§ **WORK ITEM**
Using the records below, output the stretch that opens with the line containing "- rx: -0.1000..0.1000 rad" and closes with the line containing "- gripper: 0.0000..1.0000", exactly and including both lines, with nothing more.

§ **TASK MATERIAL**

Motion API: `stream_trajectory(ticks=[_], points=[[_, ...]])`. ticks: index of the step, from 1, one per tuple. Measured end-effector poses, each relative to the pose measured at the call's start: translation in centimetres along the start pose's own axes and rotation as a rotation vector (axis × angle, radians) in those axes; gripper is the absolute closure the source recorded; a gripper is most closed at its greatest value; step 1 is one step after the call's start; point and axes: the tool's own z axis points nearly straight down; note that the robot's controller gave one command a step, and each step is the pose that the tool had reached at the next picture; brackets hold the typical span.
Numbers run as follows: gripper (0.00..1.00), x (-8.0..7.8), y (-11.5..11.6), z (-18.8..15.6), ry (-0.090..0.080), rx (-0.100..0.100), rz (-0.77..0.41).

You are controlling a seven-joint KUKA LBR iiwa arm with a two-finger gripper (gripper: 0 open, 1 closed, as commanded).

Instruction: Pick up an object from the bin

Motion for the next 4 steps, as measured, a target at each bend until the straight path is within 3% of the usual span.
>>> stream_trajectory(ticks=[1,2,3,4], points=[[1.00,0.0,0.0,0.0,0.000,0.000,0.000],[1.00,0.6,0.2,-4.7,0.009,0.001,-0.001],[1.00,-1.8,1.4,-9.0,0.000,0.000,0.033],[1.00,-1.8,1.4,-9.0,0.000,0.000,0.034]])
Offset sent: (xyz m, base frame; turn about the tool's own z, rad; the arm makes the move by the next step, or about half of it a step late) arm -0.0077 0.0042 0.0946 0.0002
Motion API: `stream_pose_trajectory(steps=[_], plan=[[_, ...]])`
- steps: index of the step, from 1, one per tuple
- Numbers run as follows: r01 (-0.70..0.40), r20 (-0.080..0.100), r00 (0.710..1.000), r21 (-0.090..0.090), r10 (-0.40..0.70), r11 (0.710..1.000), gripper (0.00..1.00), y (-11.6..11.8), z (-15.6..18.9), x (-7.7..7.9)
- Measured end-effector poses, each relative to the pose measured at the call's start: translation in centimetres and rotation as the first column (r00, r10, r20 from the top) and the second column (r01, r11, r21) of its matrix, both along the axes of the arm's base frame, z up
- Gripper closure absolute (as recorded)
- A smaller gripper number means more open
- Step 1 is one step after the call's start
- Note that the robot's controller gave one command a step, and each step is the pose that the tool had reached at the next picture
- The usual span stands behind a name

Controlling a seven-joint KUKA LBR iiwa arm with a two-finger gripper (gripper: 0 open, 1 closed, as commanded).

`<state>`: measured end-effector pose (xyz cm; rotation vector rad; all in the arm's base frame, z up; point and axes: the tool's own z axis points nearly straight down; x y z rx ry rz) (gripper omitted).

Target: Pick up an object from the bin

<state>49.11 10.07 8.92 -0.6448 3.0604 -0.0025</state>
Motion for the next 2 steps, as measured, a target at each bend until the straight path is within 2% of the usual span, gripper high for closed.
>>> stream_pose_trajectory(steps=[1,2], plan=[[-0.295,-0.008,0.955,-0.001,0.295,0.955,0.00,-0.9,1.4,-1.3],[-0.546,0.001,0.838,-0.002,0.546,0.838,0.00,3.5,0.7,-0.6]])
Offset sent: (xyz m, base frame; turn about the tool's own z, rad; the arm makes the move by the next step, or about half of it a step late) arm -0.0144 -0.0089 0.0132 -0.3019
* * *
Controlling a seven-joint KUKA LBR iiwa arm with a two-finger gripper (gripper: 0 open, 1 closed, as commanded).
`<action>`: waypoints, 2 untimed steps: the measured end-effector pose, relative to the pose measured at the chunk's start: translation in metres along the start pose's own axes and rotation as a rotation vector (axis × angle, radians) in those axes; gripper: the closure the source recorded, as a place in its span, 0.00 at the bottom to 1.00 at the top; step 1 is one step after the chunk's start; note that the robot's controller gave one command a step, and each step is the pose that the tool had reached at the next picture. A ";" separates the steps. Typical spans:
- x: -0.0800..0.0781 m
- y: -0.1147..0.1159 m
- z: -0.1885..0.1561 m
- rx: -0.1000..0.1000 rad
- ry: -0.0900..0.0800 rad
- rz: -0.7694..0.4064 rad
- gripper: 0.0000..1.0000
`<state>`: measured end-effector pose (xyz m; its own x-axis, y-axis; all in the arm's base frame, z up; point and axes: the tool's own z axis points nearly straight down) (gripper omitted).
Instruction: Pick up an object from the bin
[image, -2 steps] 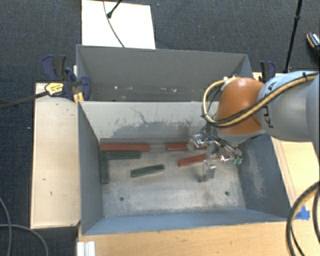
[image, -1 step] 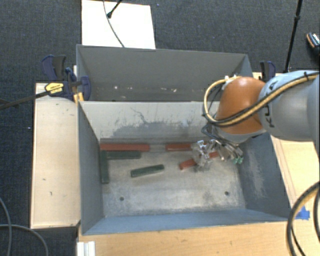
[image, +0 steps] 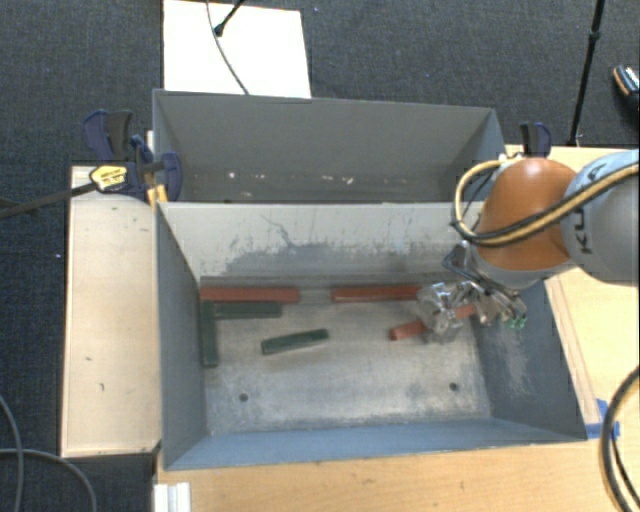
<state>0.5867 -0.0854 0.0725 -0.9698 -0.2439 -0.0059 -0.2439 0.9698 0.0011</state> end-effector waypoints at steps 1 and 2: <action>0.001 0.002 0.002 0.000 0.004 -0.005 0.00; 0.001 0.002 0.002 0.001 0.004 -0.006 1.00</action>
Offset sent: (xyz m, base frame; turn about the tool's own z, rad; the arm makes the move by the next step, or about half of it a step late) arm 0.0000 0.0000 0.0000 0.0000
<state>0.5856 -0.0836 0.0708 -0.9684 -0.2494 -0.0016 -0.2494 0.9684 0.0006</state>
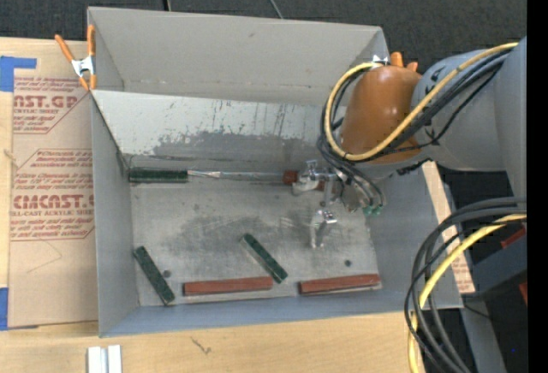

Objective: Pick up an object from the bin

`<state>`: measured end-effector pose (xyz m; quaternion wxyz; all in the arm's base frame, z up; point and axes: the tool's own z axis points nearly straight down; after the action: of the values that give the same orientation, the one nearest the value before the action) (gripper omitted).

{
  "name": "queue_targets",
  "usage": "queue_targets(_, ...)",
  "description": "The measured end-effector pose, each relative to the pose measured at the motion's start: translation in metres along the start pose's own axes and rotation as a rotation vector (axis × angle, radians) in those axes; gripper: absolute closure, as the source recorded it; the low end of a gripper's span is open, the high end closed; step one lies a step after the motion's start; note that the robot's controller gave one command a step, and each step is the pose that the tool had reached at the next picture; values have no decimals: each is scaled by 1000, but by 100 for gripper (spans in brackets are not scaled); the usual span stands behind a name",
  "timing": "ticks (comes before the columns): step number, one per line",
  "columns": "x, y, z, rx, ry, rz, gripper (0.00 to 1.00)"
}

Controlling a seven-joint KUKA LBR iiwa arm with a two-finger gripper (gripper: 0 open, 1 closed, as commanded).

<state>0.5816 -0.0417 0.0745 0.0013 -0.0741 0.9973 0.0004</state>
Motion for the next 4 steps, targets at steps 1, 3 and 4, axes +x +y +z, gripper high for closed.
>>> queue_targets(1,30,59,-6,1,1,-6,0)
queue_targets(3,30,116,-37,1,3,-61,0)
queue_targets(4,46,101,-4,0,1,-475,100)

§ **REPLY TO THE EXERCISE**
- rx: -0.1000..0.1000 rad
- ry: -0.0900..0.0800 rad
- rz: -0.7694..0.4064 rad
- gripper: 0.0000..1.0000

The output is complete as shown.